I don't feel like I have gone all the way back, though. I am still standing in the doorway. The gears haven't turned back around; they are still jammed in place. The Switch was thrown. It has not been thrown back; it is only that its process has been halted.

I don't know what will happen next. Maybe some vile shit will happen and I will go right back. Maybe I will hold in this pattern a while. Maybe I will pull out the brace, and things will just...change. I don't know.

There is a part in Against Depression where the patient whose depression lifted, like that, talks about how the depression is not her. That it is something else, but not who she is. I always thought that interesting, because of the stance such a statement implies on what is "You." What is the nature of consciousness. I mean, if you aren't the chemicals in your brain, what are you? Are you more you when unaided by chemicals, when on anti-depressants, when drunk, when sober, with raging with hormones or castrated? It seems that each of those is you, or a different shade of you, to me, but I am not that certain. But what defines you? If you strip away all those influences, the external, the innately biological, the pumping of blood and collections of neurons, would there still even be a you (are we more or equal to the sum of you physical parts? Is there a metaphysical level to reality?).

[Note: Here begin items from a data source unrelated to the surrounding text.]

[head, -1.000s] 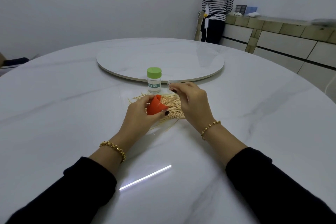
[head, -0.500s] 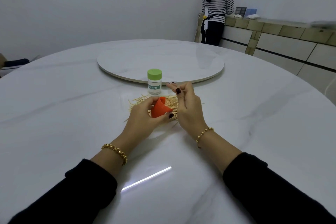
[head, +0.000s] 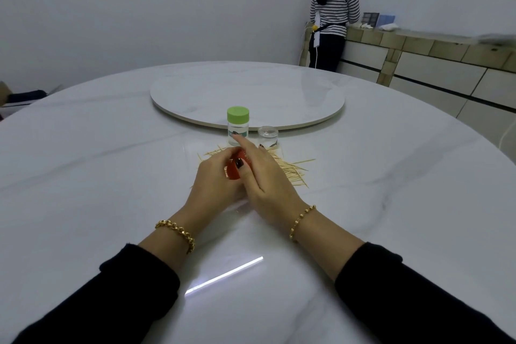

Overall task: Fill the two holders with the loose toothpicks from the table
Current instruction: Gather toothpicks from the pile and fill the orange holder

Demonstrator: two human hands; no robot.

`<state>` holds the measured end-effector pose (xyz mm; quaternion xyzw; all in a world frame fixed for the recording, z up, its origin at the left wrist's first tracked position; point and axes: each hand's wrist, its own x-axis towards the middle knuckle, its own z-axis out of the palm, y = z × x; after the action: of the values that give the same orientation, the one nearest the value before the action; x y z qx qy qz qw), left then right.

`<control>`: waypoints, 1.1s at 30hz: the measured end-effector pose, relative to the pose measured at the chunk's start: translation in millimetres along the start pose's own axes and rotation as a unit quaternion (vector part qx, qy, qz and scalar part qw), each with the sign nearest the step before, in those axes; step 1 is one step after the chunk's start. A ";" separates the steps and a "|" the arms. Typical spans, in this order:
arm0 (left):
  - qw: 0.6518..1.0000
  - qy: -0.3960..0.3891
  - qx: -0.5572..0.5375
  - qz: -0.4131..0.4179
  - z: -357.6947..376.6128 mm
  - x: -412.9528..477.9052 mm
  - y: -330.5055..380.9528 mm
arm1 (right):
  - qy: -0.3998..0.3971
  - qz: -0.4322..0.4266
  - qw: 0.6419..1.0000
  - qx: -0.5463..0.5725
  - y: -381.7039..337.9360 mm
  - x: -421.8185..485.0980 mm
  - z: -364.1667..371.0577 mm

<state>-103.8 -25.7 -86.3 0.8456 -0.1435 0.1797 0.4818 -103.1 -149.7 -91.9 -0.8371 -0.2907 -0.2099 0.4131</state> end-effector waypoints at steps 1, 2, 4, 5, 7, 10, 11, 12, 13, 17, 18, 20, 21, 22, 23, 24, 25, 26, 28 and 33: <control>1.000 0.002 -0.004 -0.002 0.0 0.0 0.4 | -0.003 -0.007 1.000 -0.015 2.4 0.5 -0.5; 1.000 0.004 -0.010 -0.006 0.2 0.0 0.2 | -0.010 -0.006 0.999 -0.040 5.2 1.5 -0.6; 1.000 0.009 -0.023 -0.015 1.0 0.4 -2.6 | -0.025 0.011 0.993 -0.116 13.6 3.9 0.0; 0.999 0.009 -0.027 -0.019 1.5 0.7 -4.2 | -0.029 0.023 0.988 -0.147 18.0 4.9 -0.5; 0.999 0.007 -0.039 -0.029 2.2 1.2 -7.0 | -0.028 0.052 0.986 -0.158 24.6 6.1 -4.4; 0.998 0.002 -0.045 -0.034 2.7 2.5 -9.6 | -0.014 0.098 0.992 -0.083 34.4 7.6 -13.8; 0.999 0.000 -0.040 -0.033 2.8 2.9 -10.5 | -0.001 0.109 0.993 -0.054 37.1 8.1 -17.1; 0.999 -0.001 -0.035 -0.034 2.8 3.2 -11.2 | 0.016 0.120 0.992 -0.035 39.9 7.8 -20.4; 0.999 -0.001 -0.032 -0.036 2.8 3.4 -11.8 | 0.031 0.132 0.990 -0.030 43.7 7.3 -24.2; 0.999 -0.004 -0.027 -0.046 2.6 4.3 -14.8 | 0.008 0.236 0.965 -0.118 66.2 4.2 -44.0; 0.999 -0.005 -0.026 -0.047 2.6 4.5 -15.0 | -0.005 0.261 0.955 -0.143 72.8 3.4 -49.4; 0.999 -0.005 -0.026 -0.046 3.0 4.6 -15.3 | -0.021 0.291 0.940 -0.176 82.7 1.3 -58.9; 0.999 -0.006 -0.027 -0.045 3.1 4.6 -15.4 | -0.025 0.295 0.936 -0.188 85.8 0.2 -62.4; 0.999 -0.006 -0.027 -0.045 3.4 4.6 -15.8 | -0.027 0.294 0.935 -0.199 87.8 -1.1 -64.9; 0.998 -0.008 -0.028 -0.047 3.5 4.4 -15.6 | -0.024 0.288 0.935 -0.207 89.3 -2.2 -66.5; 0.998 -0.009 -0.028 -0.048 3.6 4.3 -15.8 | -0.019 0.281 0.935 -0.214 89.4 -2.8 -67.1; 0.998 -0.010 -0.028 -0.049 3.8 4.2 -15.6 | -0.014 0.270 0.937 -0.222 89.1 -2.9 -66.7; 0.998 -0.010 -0.027 -0.048 3.8 4.2 -15.6 | -0.010 0.259 0.938 -0.228 87.8 -2.5 -65.3; 0.999 -0.012 -0.025 -0.045 3.8 4.1 -14.9 | -0.003 0.241 0.942 -0.233 84.6 -1.3 -62.0; 0.999 -0.012 -0.024 -0.047 3.5 4.2 -15.4 | -0.002 0.215 0.948 -0.235 80.1 0.7 -54.3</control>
<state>-93.1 -21.5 -97.9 0.8416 -0.1138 0.1433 0.5082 -55.8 -232.9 -106.1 -0.9535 -0.0469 -0.1766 0.2395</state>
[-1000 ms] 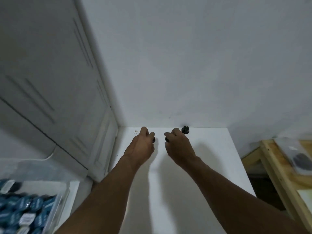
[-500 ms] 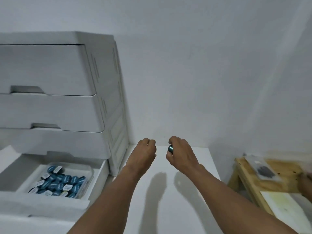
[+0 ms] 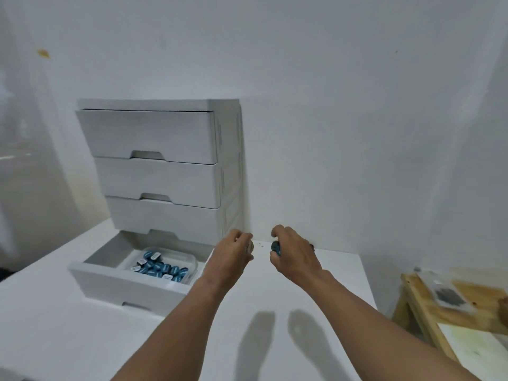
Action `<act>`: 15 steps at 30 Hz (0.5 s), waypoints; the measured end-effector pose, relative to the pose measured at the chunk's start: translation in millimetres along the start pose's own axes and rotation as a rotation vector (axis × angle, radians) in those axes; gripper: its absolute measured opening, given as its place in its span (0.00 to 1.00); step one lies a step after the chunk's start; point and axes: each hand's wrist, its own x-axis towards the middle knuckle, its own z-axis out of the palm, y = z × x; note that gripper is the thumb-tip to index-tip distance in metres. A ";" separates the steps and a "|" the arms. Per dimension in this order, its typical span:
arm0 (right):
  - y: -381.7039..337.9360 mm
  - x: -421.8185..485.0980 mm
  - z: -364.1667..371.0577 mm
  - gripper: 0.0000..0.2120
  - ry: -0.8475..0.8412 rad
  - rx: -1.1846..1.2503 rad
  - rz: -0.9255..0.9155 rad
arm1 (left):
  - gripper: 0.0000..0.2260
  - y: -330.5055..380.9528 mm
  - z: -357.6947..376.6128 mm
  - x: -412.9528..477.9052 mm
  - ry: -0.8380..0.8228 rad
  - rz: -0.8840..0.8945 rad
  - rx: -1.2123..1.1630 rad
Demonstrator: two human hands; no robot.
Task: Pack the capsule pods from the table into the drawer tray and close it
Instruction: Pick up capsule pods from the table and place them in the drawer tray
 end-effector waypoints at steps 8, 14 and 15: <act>-77.3 15.0 18.7 0.13 0.001 -0.040 -0.154 | 0.18 -47.2 -61.4 -32.6 0.073 -0.086 0.031; -145.7 32.7 54.5 0.16 -0.013 0.055 -0.219 | 0.21 -108.3 -101.0 -58.7 0.088 -0.133 0.032; -157.2 36.0 61.6 0.16 -0.015 0.067 -0.231 | 0.21 -120.2 -107.2 -61.9 0.087 -0.135 0.033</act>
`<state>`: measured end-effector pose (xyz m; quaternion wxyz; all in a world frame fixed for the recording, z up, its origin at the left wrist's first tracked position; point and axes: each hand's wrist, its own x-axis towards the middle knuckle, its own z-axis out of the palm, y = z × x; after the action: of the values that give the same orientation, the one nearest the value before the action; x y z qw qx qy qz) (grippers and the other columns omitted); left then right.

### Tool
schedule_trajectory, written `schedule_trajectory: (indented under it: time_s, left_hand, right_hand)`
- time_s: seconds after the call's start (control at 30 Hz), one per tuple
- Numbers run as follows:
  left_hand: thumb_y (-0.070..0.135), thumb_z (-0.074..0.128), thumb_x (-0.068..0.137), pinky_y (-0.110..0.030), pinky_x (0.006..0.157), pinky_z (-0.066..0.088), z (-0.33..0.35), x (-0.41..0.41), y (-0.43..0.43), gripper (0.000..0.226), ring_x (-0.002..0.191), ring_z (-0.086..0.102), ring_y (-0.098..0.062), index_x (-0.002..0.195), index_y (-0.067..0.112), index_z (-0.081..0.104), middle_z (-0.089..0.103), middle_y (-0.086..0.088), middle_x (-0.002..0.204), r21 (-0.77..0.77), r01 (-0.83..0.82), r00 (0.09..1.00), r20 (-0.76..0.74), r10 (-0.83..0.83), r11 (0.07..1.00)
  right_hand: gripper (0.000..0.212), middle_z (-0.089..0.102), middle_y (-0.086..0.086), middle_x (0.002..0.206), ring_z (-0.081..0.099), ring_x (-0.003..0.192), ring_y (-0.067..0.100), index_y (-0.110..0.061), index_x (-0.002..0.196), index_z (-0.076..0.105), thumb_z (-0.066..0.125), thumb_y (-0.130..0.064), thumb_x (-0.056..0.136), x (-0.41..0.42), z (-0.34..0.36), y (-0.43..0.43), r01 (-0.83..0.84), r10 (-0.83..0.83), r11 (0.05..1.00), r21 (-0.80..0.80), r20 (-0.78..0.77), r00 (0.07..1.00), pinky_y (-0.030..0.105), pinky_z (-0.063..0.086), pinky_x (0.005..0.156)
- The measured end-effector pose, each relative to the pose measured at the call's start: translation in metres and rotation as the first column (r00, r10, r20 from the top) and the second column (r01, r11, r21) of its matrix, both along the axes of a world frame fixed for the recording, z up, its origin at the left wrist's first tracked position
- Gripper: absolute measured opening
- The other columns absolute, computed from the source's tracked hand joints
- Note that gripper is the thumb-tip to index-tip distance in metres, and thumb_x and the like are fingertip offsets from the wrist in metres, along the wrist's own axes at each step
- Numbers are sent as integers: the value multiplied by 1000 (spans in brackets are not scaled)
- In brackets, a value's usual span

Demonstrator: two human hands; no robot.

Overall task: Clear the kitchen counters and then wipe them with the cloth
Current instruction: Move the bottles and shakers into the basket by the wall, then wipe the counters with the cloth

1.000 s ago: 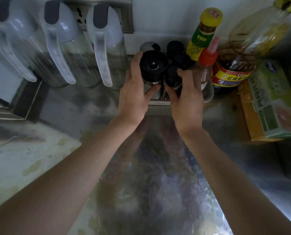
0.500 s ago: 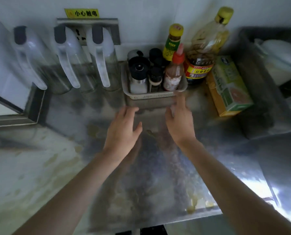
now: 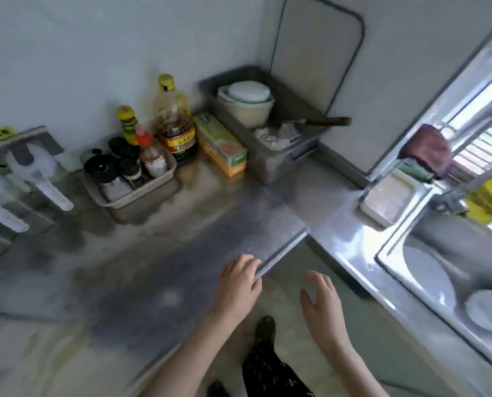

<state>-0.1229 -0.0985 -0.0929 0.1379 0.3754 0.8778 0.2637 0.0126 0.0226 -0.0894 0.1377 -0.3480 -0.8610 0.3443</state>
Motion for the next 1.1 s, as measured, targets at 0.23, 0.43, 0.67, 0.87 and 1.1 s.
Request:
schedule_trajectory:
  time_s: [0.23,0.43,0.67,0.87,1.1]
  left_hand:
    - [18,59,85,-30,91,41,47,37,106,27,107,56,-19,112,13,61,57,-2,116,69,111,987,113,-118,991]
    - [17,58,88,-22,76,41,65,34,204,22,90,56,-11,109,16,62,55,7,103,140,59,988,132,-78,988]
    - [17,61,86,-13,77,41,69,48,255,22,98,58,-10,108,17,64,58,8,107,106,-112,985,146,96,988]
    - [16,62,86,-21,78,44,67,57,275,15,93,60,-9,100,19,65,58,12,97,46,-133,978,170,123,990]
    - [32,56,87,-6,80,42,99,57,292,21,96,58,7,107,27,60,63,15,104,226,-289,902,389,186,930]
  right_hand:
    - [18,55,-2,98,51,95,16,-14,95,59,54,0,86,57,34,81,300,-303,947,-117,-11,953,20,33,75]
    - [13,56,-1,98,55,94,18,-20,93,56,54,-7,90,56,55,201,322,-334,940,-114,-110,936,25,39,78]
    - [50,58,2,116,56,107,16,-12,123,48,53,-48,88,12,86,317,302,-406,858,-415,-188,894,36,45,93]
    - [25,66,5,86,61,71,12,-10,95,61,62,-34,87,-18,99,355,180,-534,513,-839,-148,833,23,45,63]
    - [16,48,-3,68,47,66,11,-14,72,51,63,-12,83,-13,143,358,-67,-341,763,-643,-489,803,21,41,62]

I think part of my reticence is, I have been depressed so long, I have been this unhappy, nervous, anxious, angry person for so long, I have been wearing this weight, this Albatross, for so long, that I don't know what I would be without it. I don't know how it would feel. I don't know if it would feel like me, if I would even be me. Is there anything to me, other then my depression? If I escaped i's temple, would I dash out into endless green fields, or find myself facing a trek through a barren Wasteland? "No Excuses." Would the sun outside of the cave be too bright?

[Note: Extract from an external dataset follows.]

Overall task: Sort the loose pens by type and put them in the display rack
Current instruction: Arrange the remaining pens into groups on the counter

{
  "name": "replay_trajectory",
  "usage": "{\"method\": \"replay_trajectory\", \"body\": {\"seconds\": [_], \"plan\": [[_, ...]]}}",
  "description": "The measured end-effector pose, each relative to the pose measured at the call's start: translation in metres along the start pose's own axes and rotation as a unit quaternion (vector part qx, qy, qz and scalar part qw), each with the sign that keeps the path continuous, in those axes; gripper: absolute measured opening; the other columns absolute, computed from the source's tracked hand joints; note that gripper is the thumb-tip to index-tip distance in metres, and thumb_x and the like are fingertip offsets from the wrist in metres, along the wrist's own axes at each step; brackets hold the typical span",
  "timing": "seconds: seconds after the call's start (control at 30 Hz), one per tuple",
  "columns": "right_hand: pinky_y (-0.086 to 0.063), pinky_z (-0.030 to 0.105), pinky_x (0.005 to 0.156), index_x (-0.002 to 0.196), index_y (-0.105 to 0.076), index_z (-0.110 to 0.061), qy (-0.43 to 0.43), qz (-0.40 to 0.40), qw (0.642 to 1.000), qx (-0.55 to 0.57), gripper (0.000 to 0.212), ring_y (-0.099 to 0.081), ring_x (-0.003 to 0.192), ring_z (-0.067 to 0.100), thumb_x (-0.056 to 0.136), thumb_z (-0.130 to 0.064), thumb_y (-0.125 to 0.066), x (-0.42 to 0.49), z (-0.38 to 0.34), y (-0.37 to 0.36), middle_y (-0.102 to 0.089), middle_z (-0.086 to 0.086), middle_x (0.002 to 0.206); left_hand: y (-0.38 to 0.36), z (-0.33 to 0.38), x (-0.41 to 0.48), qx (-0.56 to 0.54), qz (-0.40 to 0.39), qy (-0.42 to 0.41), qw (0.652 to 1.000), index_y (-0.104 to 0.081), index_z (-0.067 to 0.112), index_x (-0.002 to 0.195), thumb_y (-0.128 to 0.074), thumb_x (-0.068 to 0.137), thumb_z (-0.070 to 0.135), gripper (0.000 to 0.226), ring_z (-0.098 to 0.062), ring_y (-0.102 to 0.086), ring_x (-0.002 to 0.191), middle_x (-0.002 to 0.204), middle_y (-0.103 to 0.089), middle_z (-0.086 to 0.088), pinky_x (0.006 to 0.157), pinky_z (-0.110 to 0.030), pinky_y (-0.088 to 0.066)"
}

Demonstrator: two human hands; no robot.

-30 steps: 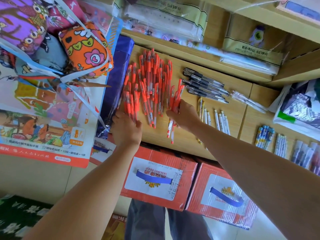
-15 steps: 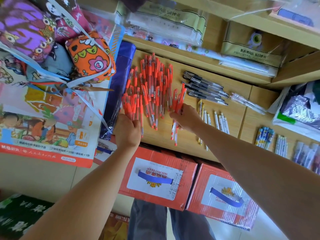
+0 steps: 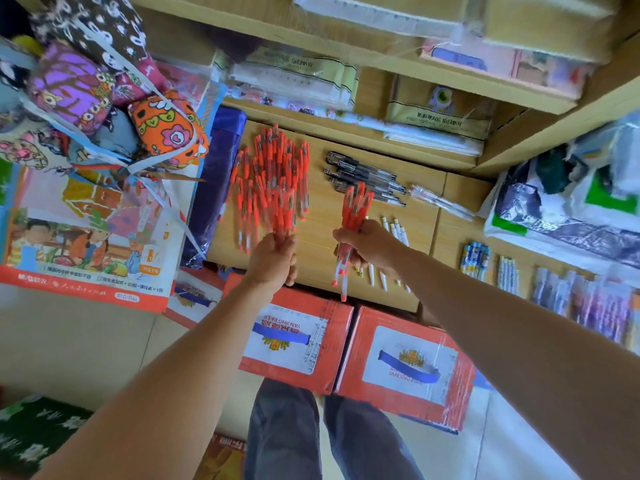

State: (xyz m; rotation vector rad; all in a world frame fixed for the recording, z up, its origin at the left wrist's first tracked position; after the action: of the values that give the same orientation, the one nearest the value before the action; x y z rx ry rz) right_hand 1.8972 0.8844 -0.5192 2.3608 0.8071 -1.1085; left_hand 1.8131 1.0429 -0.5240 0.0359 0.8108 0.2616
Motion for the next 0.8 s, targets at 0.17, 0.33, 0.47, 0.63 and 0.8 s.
{"method": "replay_trajectory", "body": {"seconds": [0.17, 0.33, 0.47, 0.63, 0.8], "plan": [[-0.041, 0.019, 0.043, 0.079, -0.058, -0.008, 0.013, 0.024, 0.999, 0.024, 0.020, -0.050, 0.045, 0.010, 0.096, -0.019, -0.057, -0.055, 0.019, 0.031, -0.063, 0.002, 0.062, -0.047, 0.015, -0.046, 0.009, -0.057, -0.008, 0.998, -0.044, 0.009, 0.088, -0.048, 0.099, 0.034, 0.028, -0.010, -0.041, 0.035, 0.057, -0.039, 0.000, 0.036, -0.022, -0.033], [-0.043, 0.022, 0.047, 0.081, -0.059, -0.009, 0.024, 0.102, 0.988, 0.116, 0.018, -0.051, 0.052, 0.015, 0.092, -0.022, -0.062, -0.105, 0.040, 0.062, -0.058, 0.008, 0.067, -0.090, 0.032, -0.081, 0.043, -0.100, 0.000, 0.994, -0.047, 0.006, 0.095, -0.045, 0.100, 0.037, 0.031, -0.014, -0.045, 0.039, 0.060, -0.046, -0.003, 0.037, -0.022, -0.037], [-0.040, 0.019, 0.039, 0.076, -0.058, -0.008, 0.054, 0.205, 0.948, 0.239, 0.019, -0.050, 0.040, 0.009, 0.092, -0.017, -0.063, -0.146, 0.057, 0.085, -0.057, 0.006, 0.060, -0.123, 0.043, -0.106, 0.045, -0.154, 0.039, 0.986, -0.046, 0.006, 0.115, -0.043, 0.101, 0.036, 0.034, -0.024, -0.066, 0.061, 0.084, -0.066, -0.013, 0.050, -0.030, -0.057], [-0.041, 0.022, 0.043, 0.079, -0.058, -0.004, 0.104, 0.301, 0.885, 0.340, 0.017, -0.049, 0.038, 0.008, 0.093, -0.013, -0.060, -0.201, 0.086, 0.108, -0.056, 0.004, 0.055, -0.164, 0.060, -0.145, 0.020, -0.223, 0.058, 0.973, -0.042, 0.002, 0.120, -0.045, 0.100, 0.033, 0.037, -0.031, -0.069, 0.067, 0.091, -0.063, -0.023, 0.060, -0.037, -0.061], [-0.039, 0.021, 0.039, 0.087, -0.057, 0.003, 0.127, 0.362, 0.847, 0.368, 0.013, -0.049, 0.037, 0.009, 0.091, -0.008, -0.063, -0.258, 0.122, 0.134, -0.056, 0.006, 0.058, -0.220, 0.072, -0.181, 0.050, -0.234, 0.048, 0.970, -0.044, -0.001, 0.121, -0.043, 0.102, 0.025, 0.032, -0.031, -0.065, 0.074, 0.081, -0.065, -0.020, 0.071, -0.036, -0.058]]}}
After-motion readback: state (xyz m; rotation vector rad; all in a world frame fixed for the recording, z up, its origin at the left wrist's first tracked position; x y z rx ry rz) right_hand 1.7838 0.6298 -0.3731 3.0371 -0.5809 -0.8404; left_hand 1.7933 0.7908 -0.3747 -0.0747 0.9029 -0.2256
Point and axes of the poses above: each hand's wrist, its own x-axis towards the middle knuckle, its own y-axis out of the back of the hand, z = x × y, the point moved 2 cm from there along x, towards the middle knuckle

I need to keep doing this...

Monday, April 27, 2009

Go with the flow

The story I am working on is kind of odd, because I don't know where it goes, quite. There is a faint flicker of an idea of an ending, but I don't know if I will use it. I am just writing the story, kind of one sentence in front of the next, trying to keep it along some pathway. A while back I wrote 800 words in a mad, late-night rush, but felt that I hadn't communicated all I wanted, hadn't set the mood as I wanted and pointed where the story was supposed to go. So I started over and have written about halfway through those words at much greater length and detail, and have written over 1100 words about those first four hundred or so words. Hmm, you know, it actually seems way more lopsided in terms of expansion than those numbers suggest. Single sentences have become paragraphs, or short scenes. Hopefully, writing it like this will give me a better idea of where it is going. I just write something, keeping the work in mind, (I have a deadline) and writing the next words whenever they come to me, whenever they do. I don't overthink it, or worry too much about whether I should be sitting there thinking, or taking a break. I just kind of feel my way through it. The real question, is just having the right sentence to put next, and writing that one down. Its a different approach for me, but I enjoy the exercise of it.